Le Gouvernement a également entrepris des actions fortes sur le bisphénol A. Cette substance est utilisée depuis des dizaines d’années pour la fabrication de plastiques, de boîtes de conserve, la vaisselle, les tickets de caisse ou les facturettes de carte bancaire.
Les preuves s’accumulent en ce qui concerne ses effets sur la reproduction – anomalie des organes, puberté précoce –, le métabolisme, le cerveau, le comportement, les pathologies cardiovasculaires ou le système immunitaire. L’exposition des femmes enceintes et des jeunes enfants est particulièrement critique, avec des effets différés après l’exposition.
À la demande de Ségolène Royal, et grâce à l’expertise de l’ANSES, la Commission européenne a interdit en décembre 2016 l’usage du bisphénol A dans les papiers thermiques, c'est-à-dire les tickets de caisse et facturettes de carte bancaire, car le contact régulier avec les mains des salariées enceintes générait une exposition suffisante pour créer des effets sanitaires sur les fœtus. Nous restons néanmoins vigilants quant à l’innocuité des substituts.
Le bisphénol S, notamment, fait l’objet de beaucoup d’inquiétudes. À la demande du Gouvernement, la Commission européenne a ainsi chargé l’Agence européenne des produits chimiques de préparer un dossier pour une interdiction, à l’instar du bisphénol A.
C’est déjà la France qui avait eu l’initiative d’interdire l’utilisation du bisphénol A dans les biberons il y a quelques années, interdiction reprise au niveau européen.
Enfin, depuis le vote de la proposition de loi du député Gérard Bapt, l’utilisation du bisphénol A est interdite dans tous les emballages alimentaires – boîtes de conserve, barquettes plastiques, canettes, etc. – depuis le 1er janvier 2015. La Commission européenne réfléchit à une mesure similaire, mais préfère à ce stade réduire la quantité autorisée dans chaque emballage.
Le Parlement européen a voté le 6 octobre dernier, à une très forte majorité, une résolution demandant à la Commission européenne d’aller plus loin, jusqu’à l’interdiction complète comme en France.
La loi du 26 janvier 2016 de modernisation de notre système de santé a également prévu une réduction drastique de la quantité de bisphénol A autorisée dans les jouets avec pour objectif sa disparition complète.

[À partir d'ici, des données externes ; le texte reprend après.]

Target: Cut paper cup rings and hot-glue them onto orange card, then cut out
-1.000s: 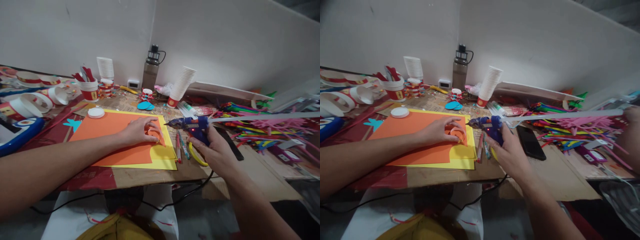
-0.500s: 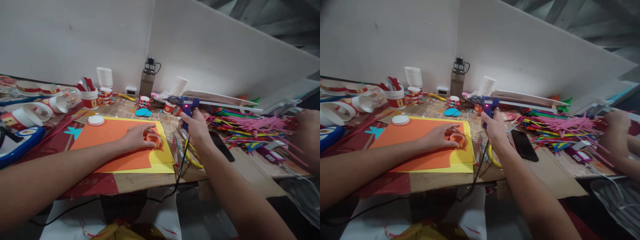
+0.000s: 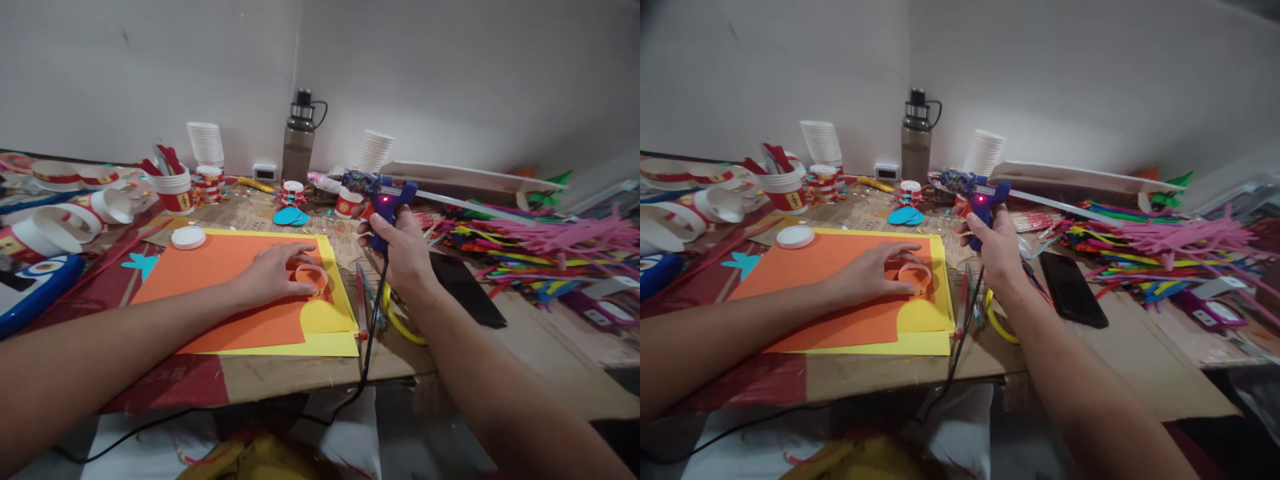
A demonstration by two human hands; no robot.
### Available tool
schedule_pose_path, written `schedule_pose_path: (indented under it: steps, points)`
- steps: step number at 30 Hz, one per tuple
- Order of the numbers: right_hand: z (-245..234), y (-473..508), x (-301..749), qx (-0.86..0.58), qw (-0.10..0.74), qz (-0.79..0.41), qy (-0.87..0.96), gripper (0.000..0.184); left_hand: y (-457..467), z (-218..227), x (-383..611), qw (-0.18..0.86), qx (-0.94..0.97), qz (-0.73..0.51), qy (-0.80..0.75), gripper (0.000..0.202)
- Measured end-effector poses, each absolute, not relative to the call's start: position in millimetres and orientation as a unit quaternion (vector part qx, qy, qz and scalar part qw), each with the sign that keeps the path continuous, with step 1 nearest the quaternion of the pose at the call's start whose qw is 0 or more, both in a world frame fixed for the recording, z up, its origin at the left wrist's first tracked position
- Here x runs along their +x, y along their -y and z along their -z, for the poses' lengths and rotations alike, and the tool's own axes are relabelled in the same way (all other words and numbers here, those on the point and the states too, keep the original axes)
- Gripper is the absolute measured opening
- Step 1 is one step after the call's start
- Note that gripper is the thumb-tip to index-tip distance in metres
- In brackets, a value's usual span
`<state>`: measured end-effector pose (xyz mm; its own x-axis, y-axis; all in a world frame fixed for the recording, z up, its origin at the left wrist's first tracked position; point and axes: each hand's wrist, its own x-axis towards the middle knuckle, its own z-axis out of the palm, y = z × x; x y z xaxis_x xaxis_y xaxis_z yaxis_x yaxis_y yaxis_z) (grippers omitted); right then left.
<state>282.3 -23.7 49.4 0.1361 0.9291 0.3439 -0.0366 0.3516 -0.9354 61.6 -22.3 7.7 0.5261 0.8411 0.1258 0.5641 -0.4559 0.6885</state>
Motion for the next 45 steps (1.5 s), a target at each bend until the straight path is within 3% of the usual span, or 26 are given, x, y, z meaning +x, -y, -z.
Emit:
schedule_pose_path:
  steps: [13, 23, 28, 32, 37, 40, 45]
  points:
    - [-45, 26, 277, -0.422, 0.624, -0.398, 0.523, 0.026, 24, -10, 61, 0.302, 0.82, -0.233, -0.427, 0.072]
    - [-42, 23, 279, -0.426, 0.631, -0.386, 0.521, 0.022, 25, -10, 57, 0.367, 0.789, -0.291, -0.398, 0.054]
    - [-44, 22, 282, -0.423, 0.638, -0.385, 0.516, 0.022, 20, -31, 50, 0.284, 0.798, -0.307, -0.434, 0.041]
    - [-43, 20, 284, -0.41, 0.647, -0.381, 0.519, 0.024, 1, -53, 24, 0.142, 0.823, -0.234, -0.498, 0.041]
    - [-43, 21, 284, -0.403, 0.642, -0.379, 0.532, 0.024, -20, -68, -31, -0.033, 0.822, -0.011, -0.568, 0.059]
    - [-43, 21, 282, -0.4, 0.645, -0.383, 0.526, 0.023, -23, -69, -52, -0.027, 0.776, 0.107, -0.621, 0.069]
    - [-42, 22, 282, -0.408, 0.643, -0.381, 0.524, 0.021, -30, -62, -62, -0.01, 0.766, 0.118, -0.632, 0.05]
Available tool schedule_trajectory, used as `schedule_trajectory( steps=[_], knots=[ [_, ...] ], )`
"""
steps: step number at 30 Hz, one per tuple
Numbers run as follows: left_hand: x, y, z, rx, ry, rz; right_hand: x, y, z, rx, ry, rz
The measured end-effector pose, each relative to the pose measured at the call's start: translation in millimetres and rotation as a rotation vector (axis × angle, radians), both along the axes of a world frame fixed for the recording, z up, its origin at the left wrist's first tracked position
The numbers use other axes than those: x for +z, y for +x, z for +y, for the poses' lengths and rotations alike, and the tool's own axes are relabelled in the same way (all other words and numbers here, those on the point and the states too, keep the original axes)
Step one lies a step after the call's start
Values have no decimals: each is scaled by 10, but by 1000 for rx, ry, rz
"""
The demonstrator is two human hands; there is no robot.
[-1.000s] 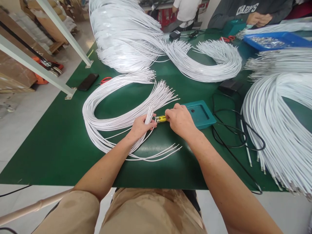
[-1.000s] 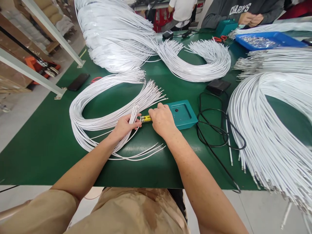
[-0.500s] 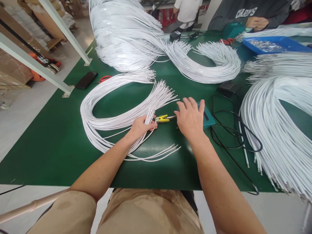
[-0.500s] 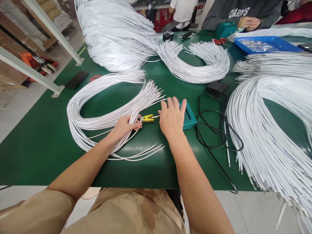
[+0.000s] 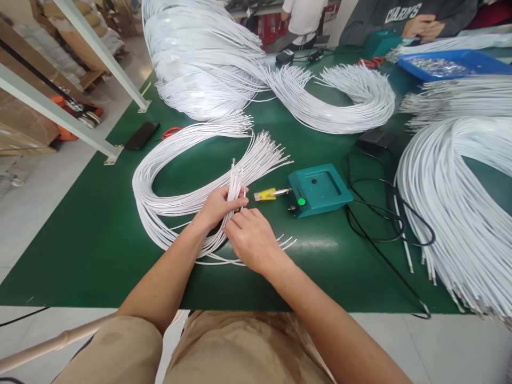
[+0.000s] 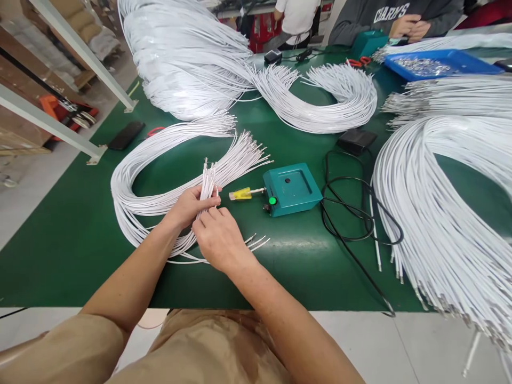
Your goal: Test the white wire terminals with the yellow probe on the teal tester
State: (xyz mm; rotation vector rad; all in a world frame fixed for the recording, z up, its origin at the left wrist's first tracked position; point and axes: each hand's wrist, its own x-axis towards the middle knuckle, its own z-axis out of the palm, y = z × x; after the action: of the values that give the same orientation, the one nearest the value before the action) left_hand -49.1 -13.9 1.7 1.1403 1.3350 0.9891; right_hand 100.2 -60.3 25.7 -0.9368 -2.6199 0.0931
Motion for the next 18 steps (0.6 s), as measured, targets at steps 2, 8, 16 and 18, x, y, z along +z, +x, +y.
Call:
schedule_trajectory(
  steps=[2,8,16,18],
  knots=[
    [14,-1,-8,-9,4,12,-51,-64,-70,-28,-19,-17],
    [59,-12,-37,-51,-39,-23,-147,-81,-153,-85,-176,-23],
    [108,-98,-51,-196,-88,-49,109,186,279,-406,-872,398],
    [99,-86,-51,-204,-69,-46,76,229,403,-499,-954,662]
  ],
)
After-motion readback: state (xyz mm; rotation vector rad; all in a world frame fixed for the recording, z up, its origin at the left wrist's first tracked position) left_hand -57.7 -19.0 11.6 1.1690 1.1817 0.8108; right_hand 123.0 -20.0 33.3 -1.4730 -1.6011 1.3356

Les ministres Ségolène Royal et Marisol Touraine ont d’ailleurs signé la semaine dernière un projet d’arrêté en ce sens. Dès que Michel Sapin l’aura signé, il sera applicable et le bisphénol A sera enfin interdit dans les jouets en France.
Par ailleurs, il est très important de soutenir la recherche sur les perturbateurs endocriniens, afin de pouvoir les identifier précisément.